Throughout the talks, Megrelishvili stated he would sign any compromise agreement. On April 19, 2021, he was one of the signatories of the Orbeliani Palace Agreement, a compromise negotiated by Charles Michel and saw part of the opposition agreeing to end the boycott in exchange of a series of judicial and electoral reforms. Georgian Dream cancelled the agreement a few months later, but Megrelishvili remained in Parliament.

==== Term as MP ====
Since taking office, he has served as a member of the Education and Science and Health Care and Social Affairs Committees, and of the Gender Equality Council, the Children's Rights Council, and the Georgia-Moldova-Ukraine Parliamentary Assembly.

Megrelishvili has regularly criticized both the ruling Georgian Dream party and the opposition's United National Movement for promoting polarization. In a joint statement with five other MPs published in August 2022, he called for the implementation of the 2021 agreement, the abolition of the 5% electoral threshold for parliamentary parties, the transfer of imprisoned Mikheil Saakashvili abroad, and the return of Bidzina Ivanishvili to Georgian politics. During his first parliamentary address, he raised alarm on the country's increasing national debt.

Megrelishvili has backed Ukraine in the midst of the 2022–2023 Russian invasion. In April 2022, he was part of the parliamentary delegation that visited Kyiv, Bucha, and Irpin. However, he has opposed calls to impose a visa regime on Russian citizens entering Georgia, arguing that a visa regime would not improve the country's national security situation and would be harmful to Russian citizens of Georgian ethnic origin.

== Political views ==
=== Education and children's rights ===
Vakhtang Megrelishvili is an outspoken libertarian.

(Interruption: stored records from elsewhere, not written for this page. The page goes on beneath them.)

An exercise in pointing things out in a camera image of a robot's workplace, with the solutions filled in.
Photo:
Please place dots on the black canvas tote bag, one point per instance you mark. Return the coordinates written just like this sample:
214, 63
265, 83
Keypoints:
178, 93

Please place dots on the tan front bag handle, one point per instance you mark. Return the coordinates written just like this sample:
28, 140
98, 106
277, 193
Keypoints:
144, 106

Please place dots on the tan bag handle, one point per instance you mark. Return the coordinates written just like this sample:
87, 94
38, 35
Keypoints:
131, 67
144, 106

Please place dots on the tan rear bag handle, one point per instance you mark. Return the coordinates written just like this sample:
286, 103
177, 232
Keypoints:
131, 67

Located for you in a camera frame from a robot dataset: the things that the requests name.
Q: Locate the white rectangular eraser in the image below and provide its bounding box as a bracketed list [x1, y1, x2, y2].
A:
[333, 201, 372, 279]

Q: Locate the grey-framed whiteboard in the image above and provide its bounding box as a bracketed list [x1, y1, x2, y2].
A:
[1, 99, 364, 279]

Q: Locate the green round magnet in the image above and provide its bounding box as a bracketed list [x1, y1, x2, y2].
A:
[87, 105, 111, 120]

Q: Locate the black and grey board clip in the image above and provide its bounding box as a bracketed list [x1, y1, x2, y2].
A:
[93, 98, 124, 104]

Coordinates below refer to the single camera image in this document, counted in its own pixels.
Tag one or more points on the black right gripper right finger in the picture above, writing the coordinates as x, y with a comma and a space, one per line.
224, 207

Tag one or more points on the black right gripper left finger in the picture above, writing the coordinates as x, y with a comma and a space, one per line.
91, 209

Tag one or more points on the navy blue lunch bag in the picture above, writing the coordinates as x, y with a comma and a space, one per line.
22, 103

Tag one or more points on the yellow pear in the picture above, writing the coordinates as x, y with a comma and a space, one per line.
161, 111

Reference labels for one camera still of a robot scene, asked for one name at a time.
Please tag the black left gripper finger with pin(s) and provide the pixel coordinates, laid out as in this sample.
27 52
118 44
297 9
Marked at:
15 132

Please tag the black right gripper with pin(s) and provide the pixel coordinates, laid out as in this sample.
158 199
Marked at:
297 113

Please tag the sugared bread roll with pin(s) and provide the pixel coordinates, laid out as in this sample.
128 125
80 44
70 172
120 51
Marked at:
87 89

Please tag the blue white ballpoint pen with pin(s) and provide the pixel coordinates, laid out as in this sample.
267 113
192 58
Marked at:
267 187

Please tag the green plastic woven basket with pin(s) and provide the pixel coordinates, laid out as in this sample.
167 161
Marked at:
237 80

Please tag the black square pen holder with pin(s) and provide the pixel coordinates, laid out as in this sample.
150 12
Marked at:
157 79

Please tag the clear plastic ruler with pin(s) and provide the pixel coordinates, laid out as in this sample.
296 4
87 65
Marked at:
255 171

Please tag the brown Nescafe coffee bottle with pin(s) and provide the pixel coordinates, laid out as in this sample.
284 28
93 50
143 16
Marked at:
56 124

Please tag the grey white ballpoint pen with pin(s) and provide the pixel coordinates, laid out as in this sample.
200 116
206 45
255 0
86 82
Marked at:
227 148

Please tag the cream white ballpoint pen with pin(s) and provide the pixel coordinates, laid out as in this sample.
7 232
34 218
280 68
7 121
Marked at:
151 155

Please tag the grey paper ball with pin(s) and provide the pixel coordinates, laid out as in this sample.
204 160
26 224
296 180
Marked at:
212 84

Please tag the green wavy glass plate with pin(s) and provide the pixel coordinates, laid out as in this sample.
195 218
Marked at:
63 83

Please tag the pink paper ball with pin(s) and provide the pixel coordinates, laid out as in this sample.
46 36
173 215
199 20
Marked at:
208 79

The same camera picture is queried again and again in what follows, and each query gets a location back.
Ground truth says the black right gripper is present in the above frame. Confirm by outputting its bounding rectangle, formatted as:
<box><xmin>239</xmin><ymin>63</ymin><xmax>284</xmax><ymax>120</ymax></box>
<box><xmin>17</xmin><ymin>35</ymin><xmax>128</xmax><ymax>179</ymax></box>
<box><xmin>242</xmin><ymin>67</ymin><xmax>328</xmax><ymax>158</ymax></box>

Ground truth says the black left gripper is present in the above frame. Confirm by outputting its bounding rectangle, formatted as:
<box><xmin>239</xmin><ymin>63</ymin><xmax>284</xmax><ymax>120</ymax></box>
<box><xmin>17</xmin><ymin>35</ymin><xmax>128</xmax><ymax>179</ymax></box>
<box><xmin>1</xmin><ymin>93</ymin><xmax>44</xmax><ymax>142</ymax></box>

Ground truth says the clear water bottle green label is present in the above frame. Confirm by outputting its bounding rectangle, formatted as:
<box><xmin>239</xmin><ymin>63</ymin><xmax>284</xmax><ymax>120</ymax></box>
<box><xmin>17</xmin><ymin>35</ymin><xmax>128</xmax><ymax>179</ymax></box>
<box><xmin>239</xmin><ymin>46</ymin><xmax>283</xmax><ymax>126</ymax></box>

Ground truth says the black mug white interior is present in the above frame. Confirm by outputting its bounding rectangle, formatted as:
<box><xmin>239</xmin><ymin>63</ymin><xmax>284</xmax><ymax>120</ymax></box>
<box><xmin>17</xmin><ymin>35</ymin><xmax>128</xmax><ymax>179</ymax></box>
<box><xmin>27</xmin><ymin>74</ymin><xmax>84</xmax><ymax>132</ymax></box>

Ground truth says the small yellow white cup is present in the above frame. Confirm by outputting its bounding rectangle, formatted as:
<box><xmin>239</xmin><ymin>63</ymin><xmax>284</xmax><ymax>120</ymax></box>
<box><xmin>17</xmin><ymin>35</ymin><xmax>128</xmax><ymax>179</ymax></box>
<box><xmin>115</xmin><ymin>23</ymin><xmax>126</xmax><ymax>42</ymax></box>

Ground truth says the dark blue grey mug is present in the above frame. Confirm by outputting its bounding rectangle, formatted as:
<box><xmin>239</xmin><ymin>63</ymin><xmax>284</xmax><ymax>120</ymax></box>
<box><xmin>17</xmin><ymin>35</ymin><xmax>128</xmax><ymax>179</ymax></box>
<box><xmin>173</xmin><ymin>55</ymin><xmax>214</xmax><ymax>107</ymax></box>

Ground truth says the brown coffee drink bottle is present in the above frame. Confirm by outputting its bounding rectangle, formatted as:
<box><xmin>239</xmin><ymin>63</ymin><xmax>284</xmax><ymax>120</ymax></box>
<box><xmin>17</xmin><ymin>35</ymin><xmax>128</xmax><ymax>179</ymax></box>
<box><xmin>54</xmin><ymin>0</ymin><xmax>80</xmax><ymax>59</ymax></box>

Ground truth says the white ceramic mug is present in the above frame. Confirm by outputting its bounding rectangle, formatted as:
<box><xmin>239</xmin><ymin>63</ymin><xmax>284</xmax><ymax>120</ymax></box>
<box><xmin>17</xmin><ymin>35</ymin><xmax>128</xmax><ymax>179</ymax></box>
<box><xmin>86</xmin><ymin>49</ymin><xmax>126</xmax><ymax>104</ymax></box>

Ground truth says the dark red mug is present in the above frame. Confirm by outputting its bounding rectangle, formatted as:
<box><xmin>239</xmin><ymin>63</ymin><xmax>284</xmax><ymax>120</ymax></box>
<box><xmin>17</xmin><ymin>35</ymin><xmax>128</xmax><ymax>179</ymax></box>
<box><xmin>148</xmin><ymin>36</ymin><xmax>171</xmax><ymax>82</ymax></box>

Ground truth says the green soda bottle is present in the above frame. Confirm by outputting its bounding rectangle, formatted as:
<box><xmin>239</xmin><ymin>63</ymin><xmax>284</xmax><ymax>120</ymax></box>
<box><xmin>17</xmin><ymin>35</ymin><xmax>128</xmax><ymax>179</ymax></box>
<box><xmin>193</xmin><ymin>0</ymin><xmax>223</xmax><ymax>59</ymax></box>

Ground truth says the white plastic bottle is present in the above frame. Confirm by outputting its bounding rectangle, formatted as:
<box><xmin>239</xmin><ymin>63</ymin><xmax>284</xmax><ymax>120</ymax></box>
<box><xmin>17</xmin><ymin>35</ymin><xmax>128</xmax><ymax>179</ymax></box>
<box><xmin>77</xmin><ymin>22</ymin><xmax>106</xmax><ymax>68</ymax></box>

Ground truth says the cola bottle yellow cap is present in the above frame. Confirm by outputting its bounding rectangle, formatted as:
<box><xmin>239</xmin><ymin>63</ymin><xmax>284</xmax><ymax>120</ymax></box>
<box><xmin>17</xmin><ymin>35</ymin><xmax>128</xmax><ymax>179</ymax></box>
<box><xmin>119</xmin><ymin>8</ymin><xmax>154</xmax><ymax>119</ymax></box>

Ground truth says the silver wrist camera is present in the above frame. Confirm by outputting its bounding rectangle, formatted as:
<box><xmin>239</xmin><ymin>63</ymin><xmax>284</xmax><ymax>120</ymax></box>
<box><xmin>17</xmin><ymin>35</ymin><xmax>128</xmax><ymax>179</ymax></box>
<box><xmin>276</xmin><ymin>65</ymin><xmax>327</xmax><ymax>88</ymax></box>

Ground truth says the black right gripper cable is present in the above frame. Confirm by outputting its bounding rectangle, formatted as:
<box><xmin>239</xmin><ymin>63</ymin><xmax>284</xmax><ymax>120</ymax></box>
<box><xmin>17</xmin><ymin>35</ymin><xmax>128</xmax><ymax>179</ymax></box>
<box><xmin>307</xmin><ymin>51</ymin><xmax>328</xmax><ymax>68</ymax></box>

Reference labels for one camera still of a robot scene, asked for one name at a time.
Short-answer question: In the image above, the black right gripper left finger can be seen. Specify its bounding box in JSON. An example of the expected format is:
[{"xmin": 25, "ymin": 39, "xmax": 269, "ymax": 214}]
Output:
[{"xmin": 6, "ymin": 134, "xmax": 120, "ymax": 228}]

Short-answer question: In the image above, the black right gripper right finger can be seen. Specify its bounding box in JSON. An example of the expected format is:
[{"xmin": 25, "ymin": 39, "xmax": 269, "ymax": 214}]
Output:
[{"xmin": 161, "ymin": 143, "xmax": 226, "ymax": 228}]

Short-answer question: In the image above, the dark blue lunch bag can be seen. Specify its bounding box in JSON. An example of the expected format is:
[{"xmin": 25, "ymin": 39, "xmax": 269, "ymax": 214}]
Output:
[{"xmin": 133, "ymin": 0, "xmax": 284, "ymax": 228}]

Himself a former professor and founder of a private school, he has regularly criticized the public education system of Georgia, calling it "beyond reform or improvement", and "based on violence and propaganda". He supports the deregulation of private schools, which he argues would promote diversity in learning strategies. He has spoken against compulsory education and favors unschooling, to grant parents more freedom in choosing the education of their children. Megrelishvili himself homeschools his three children.

In 2021, he caused controversy for stating that "parental rights" trumped children's rights and criticized the adoption of the Code of the Rights of the Child by Parliament. His statements were criticized by the Partnership for Human Rights, who asked the Parliamentary Ethics Council to study them, as well as by Public Defender Nino Lomjaria.

=== Military service ===
Megrelishvili is opposed to the compulsory military service in Georgia and favors its complete abolition. He is one of the founders of the so-called Church of Biblical Freedom, a pseudo-religious organization created by Girchi activists to help young men avoid military service by granting them the status of "priest". Though the Church has been criticized, he has in return criticized the idea of granting the Georgian Orthodox Church a monopoly on avoiding conscription.

=== Foreign policy ===
Vakhtang Megrelishvili considers himself to be a "pro-American politician" and supports Georgia's integration in the European Union. He has favored more U.S. political intervention to mediate political crises in the country. During the 2022 Russian invasion of Ukraine, he backed the proposal of Georgia joining international sanctions and criticized the Georgian government for refusing to do so, comparing the Irakli Gharibashvili administration's decision to Belarus's alliance with Russia.

He has also been critical of the Georgian government's rhetoric against European Union member states and has instead favored exchanging reform ideas with Ukraine on both countries' EU integration paths.